TRY IT –
Keeping every word intact, reproduce all of the records.

***** RECORDS SUPPLIED *****

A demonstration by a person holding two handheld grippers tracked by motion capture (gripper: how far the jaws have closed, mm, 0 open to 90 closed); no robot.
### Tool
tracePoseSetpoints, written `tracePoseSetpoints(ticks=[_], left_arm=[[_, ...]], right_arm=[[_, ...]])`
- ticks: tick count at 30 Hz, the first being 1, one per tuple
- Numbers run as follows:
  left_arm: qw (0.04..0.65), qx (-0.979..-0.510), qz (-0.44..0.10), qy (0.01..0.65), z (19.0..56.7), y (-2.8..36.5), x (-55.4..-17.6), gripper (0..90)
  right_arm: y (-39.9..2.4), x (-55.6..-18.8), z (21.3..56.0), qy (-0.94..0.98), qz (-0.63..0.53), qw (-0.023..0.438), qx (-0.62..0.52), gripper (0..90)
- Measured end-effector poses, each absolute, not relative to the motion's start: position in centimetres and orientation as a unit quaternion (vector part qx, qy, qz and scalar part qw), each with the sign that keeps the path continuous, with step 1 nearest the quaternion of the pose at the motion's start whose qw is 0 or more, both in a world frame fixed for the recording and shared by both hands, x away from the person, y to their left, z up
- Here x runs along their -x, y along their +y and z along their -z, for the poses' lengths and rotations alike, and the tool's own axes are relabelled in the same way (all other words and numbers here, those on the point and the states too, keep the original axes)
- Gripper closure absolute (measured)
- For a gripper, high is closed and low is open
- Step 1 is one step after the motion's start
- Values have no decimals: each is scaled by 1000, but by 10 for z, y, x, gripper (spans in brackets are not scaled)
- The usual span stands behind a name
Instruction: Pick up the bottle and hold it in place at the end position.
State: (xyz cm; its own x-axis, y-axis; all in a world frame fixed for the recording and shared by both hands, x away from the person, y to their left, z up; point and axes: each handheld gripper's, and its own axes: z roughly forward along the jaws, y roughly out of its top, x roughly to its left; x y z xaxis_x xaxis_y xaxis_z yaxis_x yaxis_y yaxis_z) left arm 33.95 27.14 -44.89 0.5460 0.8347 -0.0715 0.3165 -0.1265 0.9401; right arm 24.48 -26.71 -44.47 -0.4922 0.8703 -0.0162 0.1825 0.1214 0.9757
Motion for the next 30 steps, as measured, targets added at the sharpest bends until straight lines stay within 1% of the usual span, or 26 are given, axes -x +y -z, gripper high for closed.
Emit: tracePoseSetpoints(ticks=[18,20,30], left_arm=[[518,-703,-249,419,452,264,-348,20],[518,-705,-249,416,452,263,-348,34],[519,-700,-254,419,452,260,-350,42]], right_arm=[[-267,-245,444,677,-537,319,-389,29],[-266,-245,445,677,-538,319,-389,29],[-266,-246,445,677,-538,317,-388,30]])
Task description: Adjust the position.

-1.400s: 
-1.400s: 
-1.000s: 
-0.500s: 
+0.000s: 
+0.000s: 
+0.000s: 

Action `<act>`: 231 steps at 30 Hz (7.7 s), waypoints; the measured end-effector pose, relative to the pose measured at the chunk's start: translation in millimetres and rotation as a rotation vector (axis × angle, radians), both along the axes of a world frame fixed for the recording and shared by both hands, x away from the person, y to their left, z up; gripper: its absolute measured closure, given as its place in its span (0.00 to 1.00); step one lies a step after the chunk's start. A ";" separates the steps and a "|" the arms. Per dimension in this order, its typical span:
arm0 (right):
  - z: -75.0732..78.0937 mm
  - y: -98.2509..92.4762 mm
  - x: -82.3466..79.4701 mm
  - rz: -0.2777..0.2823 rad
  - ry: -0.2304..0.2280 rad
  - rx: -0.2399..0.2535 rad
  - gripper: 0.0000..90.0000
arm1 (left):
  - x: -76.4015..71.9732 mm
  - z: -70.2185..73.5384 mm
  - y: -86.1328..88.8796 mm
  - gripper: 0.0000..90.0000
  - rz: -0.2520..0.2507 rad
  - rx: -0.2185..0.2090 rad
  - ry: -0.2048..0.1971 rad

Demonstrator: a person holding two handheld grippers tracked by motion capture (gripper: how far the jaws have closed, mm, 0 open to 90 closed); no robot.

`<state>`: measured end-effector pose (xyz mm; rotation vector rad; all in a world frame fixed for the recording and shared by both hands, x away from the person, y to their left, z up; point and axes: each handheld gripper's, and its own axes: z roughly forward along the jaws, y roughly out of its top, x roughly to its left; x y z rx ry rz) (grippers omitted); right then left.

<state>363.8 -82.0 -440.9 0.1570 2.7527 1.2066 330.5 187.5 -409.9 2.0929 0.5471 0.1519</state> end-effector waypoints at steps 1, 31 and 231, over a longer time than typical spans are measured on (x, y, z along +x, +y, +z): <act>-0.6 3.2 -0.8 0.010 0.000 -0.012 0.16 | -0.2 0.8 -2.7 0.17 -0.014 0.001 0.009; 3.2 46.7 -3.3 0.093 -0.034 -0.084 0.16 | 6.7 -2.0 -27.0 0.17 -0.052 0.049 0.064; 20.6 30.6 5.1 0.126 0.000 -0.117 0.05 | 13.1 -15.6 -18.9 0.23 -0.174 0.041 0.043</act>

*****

ANSWER TO THE PROBLEM –
A demonstration by a person holding two handheld grippers tracked by motion capture (gripper: how far the jaws have closed, mm, 0 open to 90 closed); no robot.
### Tool
tracePoseSetpoints, written `tracePoseSetpoints(ticks=[_], left_arm=[[_, ...]], right_arm=[[_, ...]])`
- ticks: tick count at 30 Hz, the first being 1, one per tuple
- Numbers run as follows:
  left_arm: qw (0.04..0.65), qx (-0.979..-0.510), qz (-0.44..0.10), qy (0.01..0.65), z (19.0..56.7), y (-2.8..36.5), x (-55.4..-17.6), gripper (0..90)
  right_arm: y (-39.9..2.4), x (-55.6..-18.8), z (21.3..56.0), qy (-0.94..0.98), qz (-0.63..0.53), qw (-0.023..0.438), qx (-0.62..0.52), gripper (0..90)
- Measured end-effector poses, each absolute, not relative to the motion's start: position in centimetres and orientation as a unit quaternion (vector part qx, qy, qz and scalar part qw), each with the sign that keeps the path continuous, with step 1 nearest the quaternion of the pose at the motion's start whose qw is 0 or more, both in a world frame fixed for the recording and shared by both hands, x away from the person, y to their left, z up
- Here x runs along their -x, y along their +y and z along their -z, for the poses' lengths and rotations alike, and the tool's own axes are relabelled in the same way (all other words and numbers here, those on the point and the states too, keep the original axes)
- Gripper closure absolute (measured)
- For a gripper, high is closed and low is open
- Step 1 is one step after the motion's start
- Values have no decimals: each is scaled by 1000, but by 10 for z, y, x, gripper (spans in brackets are not scaled)
- The usual span stands behind a name
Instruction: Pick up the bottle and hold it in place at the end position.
State: (xyz cm; its own x-axis, y-axis; all in a world frame fixed for the recording and shared by both hands, x away from the person, y to their left, z up; point and axes: each handheld gripper's, and its own axes: z roughly forward along the jaws, y roughly out of its top, x roughly to its left; x y z xaxis_x xaxis_y xaxis_z yaxis_x yaxis_y yaxis_z) left arm 33.95 27.14 -44.89 0.5460 0.8347 -0.0715 0.3165 -0.1265 0.9401; right arm 24.48 -26.71 -44.47 -0.4922 0.8703 -0.0162 0.1825 0.1214 0.9757
Motion for the next 30 steps, as measured, targets added at the sharpest bends until straight lines stay within 1% of the usual span, or 26 are given, axes -x +y -z, gripper high for closed.
Emit: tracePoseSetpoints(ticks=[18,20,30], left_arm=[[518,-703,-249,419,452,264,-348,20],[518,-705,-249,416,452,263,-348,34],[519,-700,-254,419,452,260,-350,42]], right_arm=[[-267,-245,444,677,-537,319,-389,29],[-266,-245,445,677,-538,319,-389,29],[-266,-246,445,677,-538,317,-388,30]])
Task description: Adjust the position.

-1.400s: 
-1.400s: 
-1.000s: 
-0.500s: 
+0.000s: 
+0.000s: 
+0.000s: 

Action `<act>`: 231 steps at 30 Hz (7.7 s), waypoints; the measured end-effector pose, relative to the pose measured at the chunk's start: translation in millimetres and rotation as a rotation vector (axis × angle, radians), both along the axes of a world frame fixed for the recording and shared by both hands, x away from the person, y to their left, z up; gripper: its absolute measured closure, given as its place in its span (0.00 to 1.00); step one lies a step after the chunk's start. A ";" separates the steps and a "|" the arms. Per dimension in this order, its typical span:
arm0 (right):
  - z: -75.0732..78.0937 mm
  - y: -98.2509..92.4762 mm
  - x: -82.3466..79.4701 mm
  - rz: -0.2777..0.2823 rad
  - ry: -0.2304..0.2280 rad
  - rx: -0.2399..0.2535 rad
  - gripper: 0.0000..90.0000
arm1 (left):
  - x: -76.4015..71.9732 mm
  - z: -70.2185..73.5384 mm
  - y: -86.1328..88.8796 mm
  - gripper: 0.0000..90.0000
  - rz: -0.2520..0.2507 rad
  - rx: -0.2185..0.2090 rad
  - ry: -0.2048..0.1971 rad

Demonstrator: a person holding two handheld grippers tracked by motion capture (gripper: how far the jaws have closed, mm, 0 open to 90 closed); no robot.

`<state>`: measured end-effector pose (xyz mm; rotation vector rad; all in a world frame fixed for the recording and shared by both hands, x away from the person, y to their left, z up; point and axes: each handheld gripper's, and its own axes: z roughly forward along the jaws, y roughly out of its top, x roughly to its left; x y z rx ry rz) (grippers omitted); right then left.

<state>363.8 -82.0 -440.9 0.1570 2.7527 1.2066 330.5 187.5 -409.9 2.0929 0.5471 0.1519</state> end-effector waypoints at steps 1, 31 and 231, over a longer time than typical spans are measured on (x, y, z along +x, +y, +z): <act>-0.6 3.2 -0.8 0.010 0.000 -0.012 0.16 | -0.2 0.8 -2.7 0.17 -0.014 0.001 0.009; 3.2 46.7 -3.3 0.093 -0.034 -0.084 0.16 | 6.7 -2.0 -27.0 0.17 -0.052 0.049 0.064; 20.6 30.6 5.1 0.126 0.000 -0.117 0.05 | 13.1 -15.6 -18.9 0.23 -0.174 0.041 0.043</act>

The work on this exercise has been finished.